ONTAP Hardware

Cannot copy very specific files to NFS mount/share

AleksandarPeev
12,016 Views

Hi everyone,

I have the strangest behaviour on a V-series appliance.

 

First some introduction to my infrastructure setup is in order.

I have an old SUSE 9 server which is a client for NFS shares on a FAS2020 appliance. This appliance is being retired and the shares are moved to a new V-series Netapp appliance. The majority of the content of the shares I have copied via SMB and a third party server onto the new appliance.

 

I have then mounted the new NFS shares onto the SUSE server and reading and writing to the mounts is working with no issues ... except when I want to copy certain XML files that have been generated by our ERP system.

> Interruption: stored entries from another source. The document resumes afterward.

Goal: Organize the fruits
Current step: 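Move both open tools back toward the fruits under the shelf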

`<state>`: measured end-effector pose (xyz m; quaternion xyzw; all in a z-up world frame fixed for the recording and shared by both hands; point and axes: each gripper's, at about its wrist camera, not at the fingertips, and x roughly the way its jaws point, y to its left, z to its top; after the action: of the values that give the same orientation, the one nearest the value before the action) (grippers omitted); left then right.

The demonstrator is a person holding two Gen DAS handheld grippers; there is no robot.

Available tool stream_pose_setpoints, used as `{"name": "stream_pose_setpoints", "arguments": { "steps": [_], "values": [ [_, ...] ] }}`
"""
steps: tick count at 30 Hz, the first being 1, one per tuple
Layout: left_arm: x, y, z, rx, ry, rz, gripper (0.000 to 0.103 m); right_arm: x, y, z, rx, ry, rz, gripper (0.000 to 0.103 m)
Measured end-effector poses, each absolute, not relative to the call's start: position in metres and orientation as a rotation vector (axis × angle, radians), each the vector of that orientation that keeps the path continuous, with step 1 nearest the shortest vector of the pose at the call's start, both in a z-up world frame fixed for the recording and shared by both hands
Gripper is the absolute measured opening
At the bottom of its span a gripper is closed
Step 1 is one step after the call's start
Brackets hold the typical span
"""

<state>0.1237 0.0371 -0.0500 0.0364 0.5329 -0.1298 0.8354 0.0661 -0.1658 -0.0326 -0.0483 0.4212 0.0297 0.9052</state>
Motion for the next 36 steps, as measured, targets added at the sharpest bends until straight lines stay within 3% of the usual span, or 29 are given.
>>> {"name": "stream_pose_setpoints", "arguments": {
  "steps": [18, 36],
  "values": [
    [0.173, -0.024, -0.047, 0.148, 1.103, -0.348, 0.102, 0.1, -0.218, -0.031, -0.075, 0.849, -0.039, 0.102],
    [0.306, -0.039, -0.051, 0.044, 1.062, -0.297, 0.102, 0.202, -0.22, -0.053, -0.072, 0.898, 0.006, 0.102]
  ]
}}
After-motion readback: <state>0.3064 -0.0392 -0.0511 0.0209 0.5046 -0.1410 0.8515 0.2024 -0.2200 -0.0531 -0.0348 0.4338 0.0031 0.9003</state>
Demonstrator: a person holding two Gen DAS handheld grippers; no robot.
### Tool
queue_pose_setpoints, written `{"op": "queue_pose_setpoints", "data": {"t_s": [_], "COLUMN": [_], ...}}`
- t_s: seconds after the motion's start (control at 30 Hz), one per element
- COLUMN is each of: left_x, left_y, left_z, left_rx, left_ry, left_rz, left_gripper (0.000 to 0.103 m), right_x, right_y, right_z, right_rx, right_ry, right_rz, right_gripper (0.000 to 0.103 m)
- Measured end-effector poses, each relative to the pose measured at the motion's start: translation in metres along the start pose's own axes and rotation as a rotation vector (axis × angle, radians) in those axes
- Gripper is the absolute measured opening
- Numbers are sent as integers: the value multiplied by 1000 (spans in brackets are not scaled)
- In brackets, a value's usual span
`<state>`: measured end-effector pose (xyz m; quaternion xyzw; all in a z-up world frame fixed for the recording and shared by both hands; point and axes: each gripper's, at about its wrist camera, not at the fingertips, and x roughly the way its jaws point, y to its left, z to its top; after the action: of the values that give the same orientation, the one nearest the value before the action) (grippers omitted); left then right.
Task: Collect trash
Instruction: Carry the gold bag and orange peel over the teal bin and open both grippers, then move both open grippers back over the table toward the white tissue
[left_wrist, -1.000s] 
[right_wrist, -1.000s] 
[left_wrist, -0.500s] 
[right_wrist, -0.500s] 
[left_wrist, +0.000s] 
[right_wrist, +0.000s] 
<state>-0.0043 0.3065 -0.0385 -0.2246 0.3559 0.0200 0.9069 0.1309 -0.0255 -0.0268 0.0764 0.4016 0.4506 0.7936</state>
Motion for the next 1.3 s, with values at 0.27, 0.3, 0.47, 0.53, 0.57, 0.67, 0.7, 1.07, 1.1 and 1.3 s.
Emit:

Strange thing is most of the XML files I can copy with no issue, only copying certain XML files hangs. What is worse the whole mount then hangs too i.e. the whole ERP/finance system hangs. The server itself remains fully manageable but disk IO operations hang. I can recover the system by forcibly unmounting the NFS share but the copy process does not finish/ finishes with errors. 

 

I have blamed this behaviour on a firewall but I was proven an idiot by the network guys as the issue persists even when the server and the appliance are directly connected (no firewall inbetween).

 

I even did a network sniff on the issue (see attached picture) and it shows that the NETAPP is refusing to service the write request, which just ends in retransmissions for eternity... thus a hang.

 

The strange thing is ... the whole process works and has worked for a decade now on the old FAS2020 appliance.

 

Both appliances are being accessed via NFS v3... so no difference there.

 

I would be grateful for any help at this point!

 

Oh and I have forgotten to mention this experiment that I performed.

I have tried zipping the XML files and then copying them onto the NFS share ... works with no problem.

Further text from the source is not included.